(What you need to do)
Each line of the material holding the word "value" must be identified and copied.

(Provided data)

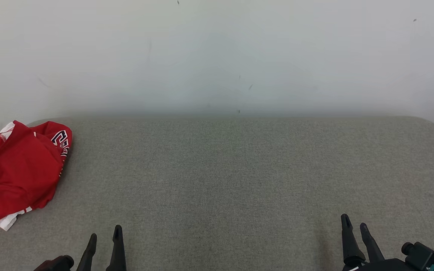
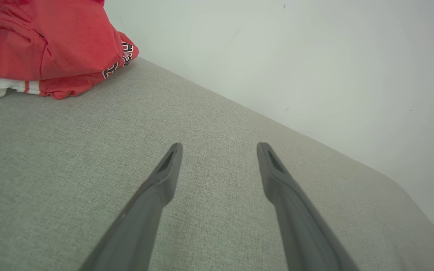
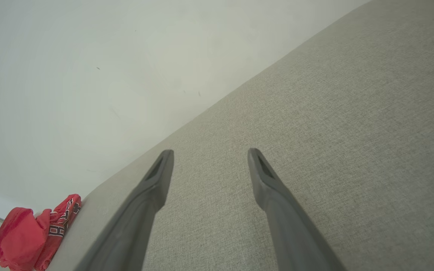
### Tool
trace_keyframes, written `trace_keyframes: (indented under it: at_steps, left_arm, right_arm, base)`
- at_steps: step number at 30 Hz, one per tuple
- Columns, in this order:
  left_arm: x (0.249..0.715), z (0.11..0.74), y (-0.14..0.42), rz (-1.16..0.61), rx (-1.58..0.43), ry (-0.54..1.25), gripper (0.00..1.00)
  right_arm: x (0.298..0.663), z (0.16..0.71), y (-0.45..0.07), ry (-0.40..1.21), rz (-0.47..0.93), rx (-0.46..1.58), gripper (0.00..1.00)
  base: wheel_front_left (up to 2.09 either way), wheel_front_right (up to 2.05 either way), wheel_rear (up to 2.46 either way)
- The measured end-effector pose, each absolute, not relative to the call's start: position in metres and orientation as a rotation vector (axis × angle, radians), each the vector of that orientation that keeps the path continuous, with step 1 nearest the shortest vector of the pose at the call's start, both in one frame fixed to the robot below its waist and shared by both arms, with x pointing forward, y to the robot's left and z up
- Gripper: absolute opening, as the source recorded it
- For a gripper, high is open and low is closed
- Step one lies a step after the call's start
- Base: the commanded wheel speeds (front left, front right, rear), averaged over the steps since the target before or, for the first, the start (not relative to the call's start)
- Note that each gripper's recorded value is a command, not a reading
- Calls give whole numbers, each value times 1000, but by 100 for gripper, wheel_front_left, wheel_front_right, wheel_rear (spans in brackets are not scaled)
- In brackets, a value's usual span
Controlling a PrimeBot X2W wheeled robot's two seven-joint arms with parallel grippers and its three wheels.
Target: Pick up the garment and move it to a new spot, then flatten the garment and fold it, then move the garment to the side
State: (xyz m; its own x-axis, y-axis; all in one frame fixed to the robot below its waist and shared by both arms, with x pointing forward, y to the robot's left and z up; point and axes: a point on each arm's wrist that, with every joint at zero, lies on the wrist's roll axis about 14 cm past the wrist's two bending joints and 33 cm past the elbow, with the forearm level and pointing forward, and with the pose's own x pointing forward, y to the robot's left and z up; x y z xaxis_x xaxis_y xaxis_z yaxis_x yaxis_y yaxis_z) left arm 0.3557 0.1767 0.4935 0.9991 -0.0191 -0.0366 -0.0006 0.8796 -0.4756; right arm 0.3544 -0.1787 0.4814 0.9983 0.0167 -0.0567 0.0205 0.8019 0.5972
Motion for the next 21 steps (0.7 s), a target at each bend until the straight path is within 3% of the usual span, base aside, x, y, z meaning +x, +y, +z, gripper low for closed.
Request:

(Reply)
- Note that each gripper's recorded value is a command, not a reading
- Calls give whole numbers, each value times 1000, but by 100 for gripper, wheel_front_left, wheel_front_right, wheel_rear (spans in brackets are not scaled)
- In brackets, a value's usual span

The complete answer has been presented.